Exercise:
Transcribe the records below. Leave nothing out and change nothing.

»»

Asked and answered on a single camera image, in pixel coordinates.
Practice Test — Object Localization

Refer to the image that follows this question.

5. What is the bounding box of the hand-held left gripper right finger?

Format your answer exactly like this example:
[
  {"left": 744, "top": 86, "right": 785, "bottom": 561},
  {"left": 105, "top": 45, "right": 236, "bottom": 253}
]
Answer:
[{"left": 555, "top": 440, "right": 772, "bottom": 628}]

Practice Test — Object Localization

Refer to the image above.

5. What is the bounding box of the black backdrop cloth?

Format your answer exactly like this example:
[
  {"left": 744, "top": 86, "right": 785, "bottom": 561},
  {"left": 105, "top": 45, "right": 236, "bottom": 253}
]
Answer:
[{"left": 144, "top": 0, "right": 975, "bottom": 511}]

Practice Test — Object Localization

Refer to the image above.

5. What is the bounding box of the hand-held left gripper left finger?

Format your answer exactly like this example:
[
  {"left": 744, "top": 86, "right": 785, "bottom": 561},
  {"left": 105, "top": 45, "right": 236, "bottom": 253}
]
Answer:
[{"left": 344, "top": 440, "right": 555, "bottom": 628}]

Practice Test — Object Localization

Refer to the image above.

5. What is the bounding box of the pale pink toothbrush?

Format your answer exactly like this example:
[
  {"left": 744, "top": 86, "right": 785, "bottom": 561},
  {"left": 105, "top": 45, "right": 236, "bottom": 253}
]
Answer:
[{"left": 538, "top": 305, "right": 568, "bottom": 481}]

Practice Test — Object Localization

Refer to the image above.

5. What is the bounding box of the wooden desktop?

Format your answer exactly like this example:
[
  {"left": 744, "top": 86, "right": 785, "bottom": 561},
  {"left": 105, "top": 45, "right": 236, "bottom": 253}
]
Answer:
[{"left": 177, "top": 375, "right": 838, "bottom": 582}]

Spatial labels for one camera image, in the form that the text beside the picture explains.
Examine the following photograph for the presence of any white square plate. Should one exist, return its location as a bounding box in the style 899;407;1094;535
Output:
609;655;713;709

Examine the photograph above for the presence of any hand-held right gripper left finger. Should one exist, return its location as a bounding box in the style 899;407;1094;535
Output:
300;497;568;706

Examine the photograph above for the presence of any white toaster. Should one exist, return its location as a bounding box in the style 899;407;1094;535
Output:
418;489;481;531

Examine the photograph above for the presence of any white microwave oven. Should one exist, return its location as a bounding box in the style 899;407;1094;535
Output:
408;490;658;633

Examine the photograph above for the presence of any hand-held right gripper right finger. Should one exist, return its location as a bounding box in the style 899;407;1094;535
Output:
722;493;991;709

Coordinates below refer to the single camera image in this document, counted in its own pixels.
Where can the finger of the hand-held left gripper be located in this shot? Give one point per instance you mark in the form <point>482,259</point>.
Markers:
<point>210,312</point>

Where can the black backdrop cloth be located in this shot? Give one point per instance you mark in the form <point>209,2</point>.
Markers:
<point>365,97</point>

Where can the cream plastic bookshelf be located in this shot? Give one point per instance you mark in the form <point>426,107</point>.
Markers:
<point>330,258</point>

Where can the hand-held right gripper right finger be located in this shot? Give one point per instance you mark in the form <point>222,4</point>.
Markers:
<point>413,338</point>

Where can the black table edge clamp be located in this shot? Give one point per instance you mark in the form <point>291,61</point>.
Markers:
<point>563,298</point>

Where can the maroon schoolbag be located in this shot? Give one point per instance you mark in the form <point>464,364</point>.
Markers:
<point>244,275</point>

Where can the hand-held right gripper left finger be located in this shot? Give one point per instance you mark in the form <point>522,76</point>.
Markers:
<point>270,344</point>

««

Output below:
Asked and answered on a single camera image, in pixel coordinates.
Practice Test — Object Localization

Refer to the image that follows this question.

5. What is the bounding box of the hand-held left gripper right finger?

Format your answer exactly like this example:
[
  {"left": 744, "top": 86, "right": 785, "bottom": 561},
  {"left": 105, "top": 45, "right": 236, "bottom": 253}
]
Answer:
[{"left": 555, "top": 440, "right": 772, "bottom": 628}]

Practice Test — Object Localization

Refer to the image above.

5. What is the bounding box of the black backdrop cloth?

Format your answer exactly like this example:
[
  {"left": 744, "top": 86, "right": 785, "bottom": 561},
  {"left": 105, "top": 45, "right": 236, "bottom": 253}
]
Answer:
[{"left": 144, "top": 0, "right": 975, "bottom": 511}]

Practice Test — Object Localization

Refer to the image above.

5. What is the bounding box of the hand-held left gripper left finger?

Format your answer exactly like this example:
[
  {"left": 744, "top": 86, "right": 785, "bottom": 561},
  {"left": 105, "top": 45, "right": 236, "bottom": 253}
]
Answer:
[{"left": 344, "top": 440, "right": 555, "bottom": 628}]

Practice Test — Object Localization

Refer to the image above.

5. What is the bounding box of the pale pink toothbrush?

Format your answer exactly like this example:
[
  {"left": 744, "top": 86, "right": 785, "bottom": 561},
  {"left": 105, "top": 45, "right": 236, "bottom": 253}
]
Answer:
[{"left": 538, "top": 305, "right": 568, "bottom": 481}]

Practice Test — Object Localization

Refer to the image above.

5. What is the bounding box of the wooden desktop?

Format your answer exactly like this example:
[
  {"left": 744, "top": 86, "right": 785, "bottom": 561},
  {"left": 105, "top": 45, "right": 236, "bottom": 253}
]
Answer:
[{"left": 177, "top": 375, "right": 838, "bottom": 582}]

Spatial labels for one camera image, in the form that the text beside the picture explains.
Examine the following photograph for the presence of any white square plate. Should one exist, return its location as a bounding box in the style 899;407;1094;535
Output:
609;655;713;709

Examine the photograph above for the presence of any hand-held right gripper left finger. Should one exist, return its location as a bounding box in the style 899;407;1094;535
Output:
300;497;568;706

Examine the photograph above for the presence of any white toaster. Should one exist, return its location as a bounding box in the style 899;407;1094;535
Output:
418;489;481;531

Examine the photograph above for the presence of any white microwave oven. Should one exist, return its location as a bounding box in the style 899;407;1094;535
Output:
408;490;658;633

Examine the photograph above for the presence of any hand-held right gripper right finger. Should one exist, return its location as a bounding box in the style 899;407;1094;535
Output:
722;493;991;709

Coordinates below refer to the single camera image in this document, counted in its own pixels.
Where can the finger of the hand-held left gripper be located in this shot? Give one point per instance you mark in the form <point>482,259</point>.
Markers:
<point>210,312</point>

Where can the black backdrop cloth be located in this shot? Give one point per instance you mark in the form <point>209,2</point>.
Markers:
<point>365,97</point>

Where can the cream plastic bookshelf be located in this shot? Give one point per instance you mark in the form <point>426,107</point>.
Markers:
<point>330,258</point>

Where can the hand-held right gripper right finger be located in this shot? Give one point per instance you mark in the form <point>222,4</point>.
Markers:
<point>413,338</point>

Where can the black table edge clamp be located in this shot? Give one point per instance you mark in the form <point>291,61</point>.
Markers:
<point>563,298</point>

Where can the maroon schoolbag be located in this shot? Give one point per instance you mark in the form <point>464,364</point>.
Markers:
<point>244,275</point>

Where can the hand-held right gripper left finger be located in this shot? Give one point per instance you mark in the form <point>522,76</point>.
Markers:
<point>270,344</point>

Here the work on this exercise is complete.